Dining Design: Tajima East Village

Paul Basile of Basile Studio is best known for creating industrial-chic restaurant design from scratch, with notable San Diego contributions including Craft & Commerce, Soda & Swine and Polite Provisions.
Yet it seems he can work some makeover magic, too. His short-lived Acme Southern Kitchen has been scrapped for an entirely different concept: ramen shop Tajima East Village.
As designer and partner on Tajima Restaurants’ fourth San Diego location, Basile has reworked the restaurant on the corner of E Street and Ninth Avenue to be darker, more sophisticated and more reflective of the Tajima brand than the space’s previous Southern-style incarnation.
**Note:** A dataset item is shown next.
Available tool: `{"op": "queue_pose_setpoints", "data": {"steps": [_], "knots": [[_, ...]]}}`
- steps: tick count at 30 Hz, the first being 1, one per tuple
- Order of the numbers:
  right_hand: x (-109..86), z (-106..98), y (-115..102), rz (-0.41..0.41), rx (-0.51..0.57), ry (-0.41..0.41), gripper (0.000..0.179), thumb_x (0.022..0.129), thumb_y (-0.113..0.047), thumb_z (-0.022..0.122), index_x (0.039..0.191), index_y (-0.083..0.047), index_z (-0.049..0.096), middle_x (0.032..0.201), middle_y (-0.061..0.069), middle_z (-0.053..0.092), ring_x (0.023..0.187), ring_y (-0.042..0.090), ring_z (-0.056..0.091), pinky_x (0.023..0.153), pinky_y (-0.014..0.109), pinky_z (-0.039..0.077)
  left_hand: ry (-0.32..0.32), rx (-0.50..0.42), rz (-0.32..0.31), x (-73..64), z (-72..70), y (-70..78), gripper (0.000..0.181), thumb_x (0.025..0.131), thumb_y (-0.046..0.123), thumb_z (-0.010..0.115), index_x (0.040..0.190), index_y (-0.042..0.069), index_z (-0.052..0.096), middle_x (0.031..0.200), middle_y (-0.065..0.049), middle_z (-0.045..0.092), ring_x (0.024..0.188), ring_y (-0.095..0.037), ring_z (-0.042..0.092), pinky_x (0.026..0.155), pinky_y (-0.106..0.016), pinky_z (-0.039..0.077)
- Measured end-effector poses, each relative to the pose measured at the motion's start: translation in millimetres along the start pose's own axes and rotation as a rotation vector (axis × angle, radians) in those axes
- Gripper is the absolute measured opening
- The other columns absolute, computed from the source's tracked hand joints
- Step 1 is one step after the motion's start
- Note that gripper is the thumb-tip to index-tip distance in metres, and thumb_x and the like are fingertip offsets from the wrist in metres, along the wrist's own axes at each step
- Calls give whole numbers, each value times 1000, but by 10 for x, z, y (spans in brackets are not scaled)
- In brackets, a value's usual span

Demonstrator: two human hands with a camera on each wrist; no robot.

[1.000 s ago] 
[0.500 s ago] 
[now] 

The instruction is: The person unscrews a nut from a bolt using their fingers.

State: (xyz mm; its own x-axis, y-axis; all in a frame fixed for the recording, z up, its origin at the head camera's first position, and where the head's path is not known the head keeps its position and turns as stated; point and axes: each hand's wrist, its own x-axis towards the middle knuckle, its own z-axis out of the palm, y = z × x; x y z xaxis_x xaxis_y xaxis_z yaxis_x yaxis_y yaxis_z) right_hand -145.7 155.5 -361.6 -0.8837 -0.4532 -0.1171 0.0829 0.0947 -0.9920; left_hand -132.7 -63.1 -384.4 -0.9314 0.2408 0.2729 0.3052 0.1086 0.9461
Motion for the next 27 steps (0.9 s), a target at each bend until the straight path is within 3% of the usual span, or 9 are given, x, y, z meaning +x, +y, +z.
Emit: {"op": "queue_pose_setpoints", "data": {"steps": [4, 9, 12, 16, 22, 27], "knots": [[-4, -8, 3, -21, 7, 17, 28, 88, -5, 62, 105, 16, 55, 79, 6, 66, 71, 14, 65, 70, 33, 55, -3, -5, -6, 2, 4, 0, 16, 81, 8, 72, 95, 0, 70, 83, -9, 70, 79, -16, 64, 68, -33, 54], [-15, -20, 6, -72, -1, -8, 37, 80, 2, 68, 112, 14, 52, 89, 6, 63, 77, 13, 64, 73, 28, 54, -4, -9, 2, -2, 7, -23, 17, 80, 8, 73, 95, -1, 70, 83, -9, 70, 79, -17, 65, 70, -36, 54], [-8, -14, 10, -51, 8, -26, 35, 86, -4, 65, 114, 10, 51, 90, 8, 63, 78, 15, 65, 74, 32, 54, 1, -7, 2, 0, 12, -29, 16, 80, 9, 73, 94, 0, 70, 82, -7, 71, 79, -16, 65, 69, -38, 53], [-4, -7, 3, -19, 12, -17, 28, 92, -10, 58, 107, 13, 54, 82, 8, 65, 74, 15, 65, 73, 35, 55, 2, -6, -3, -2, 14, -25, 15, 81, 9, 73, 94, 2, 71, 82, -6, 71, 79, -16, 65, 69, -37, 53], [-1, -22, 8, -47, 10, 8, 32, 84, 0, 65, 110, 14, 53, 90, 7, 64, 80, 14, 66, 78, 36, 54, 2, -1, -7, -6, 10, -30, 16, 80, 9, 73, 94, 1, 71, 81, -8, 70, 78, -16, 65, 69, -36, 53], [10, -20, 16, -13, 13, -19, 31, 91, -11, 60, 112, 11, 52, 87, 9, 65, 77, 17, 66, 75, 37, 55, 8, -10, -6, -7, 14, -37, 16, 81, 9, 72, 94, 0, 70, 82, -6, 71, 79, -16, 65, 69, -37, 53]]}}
“When we did the refresh, it was an easy conversion, because it didn’t really scream ‘Southern,’” Paul says. “I think the space reads more about Tajima than it ever did as Southern.”
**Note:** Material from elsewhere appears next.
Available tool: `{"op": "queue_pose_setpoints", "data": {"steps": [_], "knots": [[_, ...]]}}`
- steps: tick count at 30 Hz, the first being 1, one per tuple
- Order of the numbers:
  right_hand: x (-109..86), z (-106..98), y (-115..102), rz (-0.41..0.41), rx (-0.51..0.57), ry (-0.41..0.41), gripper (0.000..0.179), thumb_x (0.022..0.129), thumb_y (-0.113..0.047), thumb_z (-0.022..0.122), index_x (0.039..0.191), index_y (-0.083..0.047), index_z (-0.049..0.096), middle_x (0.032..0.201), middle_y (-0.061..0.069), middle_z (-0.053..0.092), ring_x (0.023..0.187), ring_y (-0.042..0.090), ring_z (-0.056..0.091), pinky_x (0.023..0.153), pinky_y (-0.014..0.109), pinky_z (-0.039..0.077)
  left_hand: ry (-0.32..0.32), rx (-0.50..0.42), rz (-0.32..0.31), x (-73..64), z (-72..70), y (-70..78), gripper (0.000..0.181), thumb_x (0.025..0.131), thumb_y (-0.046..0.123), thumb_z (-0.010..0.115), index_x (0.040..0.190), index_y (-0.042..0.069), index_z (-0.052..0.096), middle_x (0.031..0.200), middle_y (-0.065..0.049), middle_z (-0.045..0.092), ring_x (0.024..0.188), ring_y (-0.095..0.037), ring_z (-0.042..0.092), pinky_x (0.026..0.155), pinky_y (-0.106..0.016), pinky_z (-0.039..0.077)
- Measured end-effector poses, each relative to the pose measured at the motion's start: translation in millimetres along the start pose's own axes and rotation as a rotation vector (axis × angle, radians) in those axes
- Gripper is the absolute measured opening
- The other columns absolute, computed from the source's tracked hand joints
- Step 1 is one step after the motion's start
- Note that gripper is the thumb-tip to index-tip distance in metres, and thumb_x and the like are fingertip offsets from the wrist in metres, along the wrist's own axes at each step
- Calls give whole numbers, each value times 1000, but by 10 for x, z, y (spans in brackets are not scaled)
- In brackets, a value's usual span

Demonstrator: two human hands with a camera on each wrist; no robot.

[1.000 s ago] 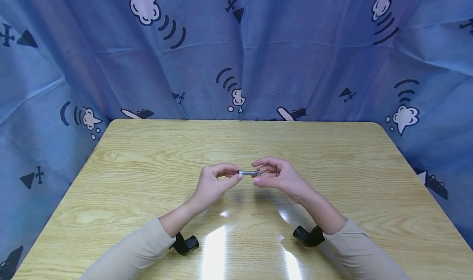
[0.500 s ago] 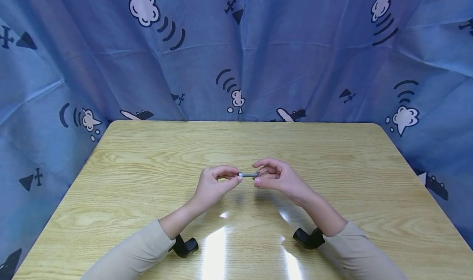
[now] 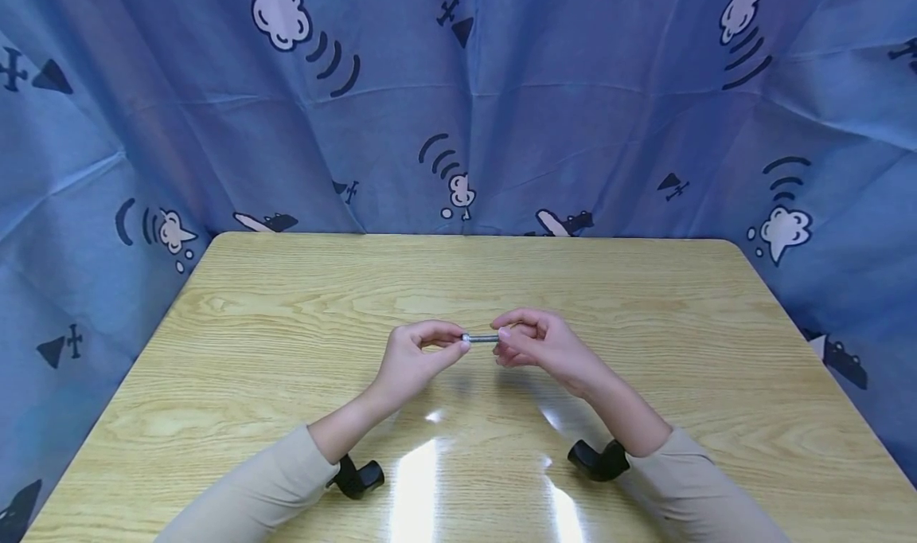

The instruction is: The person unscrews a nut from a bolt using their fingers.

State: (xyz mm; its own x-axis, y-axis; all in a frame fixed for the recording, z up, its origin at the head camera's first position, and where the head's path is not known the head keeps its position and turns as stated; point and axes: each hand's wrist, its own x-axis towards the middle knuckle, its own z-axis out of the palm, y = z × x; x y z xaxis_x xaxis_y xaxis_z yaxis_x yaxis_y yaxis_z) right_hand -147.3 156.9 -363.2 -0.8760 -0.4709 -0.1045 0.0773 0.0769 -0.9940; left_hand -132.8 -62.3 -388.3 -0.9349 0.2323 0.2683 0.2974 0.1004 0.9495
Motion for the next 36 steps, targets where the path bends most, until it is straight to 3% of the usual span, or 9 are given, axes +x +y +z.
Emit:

Paul replaced chicken-motif wallpaper with Bradbury & Bradbury’s new Japanese-style wallpaper, a floral design in ebony and gold called Kunio. Wooden spindles around the top of the dining room have been supplanted by sheet metal backed with red acrylic then backlit. The design cut into the sheet metal is representative of Japanese brushstrokes.
Paul swapped out a handful of individual tables for long tables with benches that can seat many, reflecting the communal-dining style of Tajima’s other locations. The tables are a byproduct of his shop’s experimentation in marble, as seen more extensively at his new vegan restaurant, Kindred.
The long tables at Tajima East Village are made of white marble and burnt cedar, hand filed and puzzled together in a sawtooth design. The wood was blackened with a blowtorch.
Smaller tables have zinc tops and welded-steel bases, custom-created by Basile Studio. Outdoor chairs are among Paul’s few purchases: sling chairs from commercial supplier Industry West.
Paul kept many of his favorite design elements from Acme, including exposed brick, an open-beam ceiling, light fixtures crafted from gas pipes and vintage globes, and a stainless steel-clad kitchen visible to the dining room.
Paul is respecting the history and integrity of the old East Village building, constructed in 1927.
“We never try to put a square into a round hole,” he says.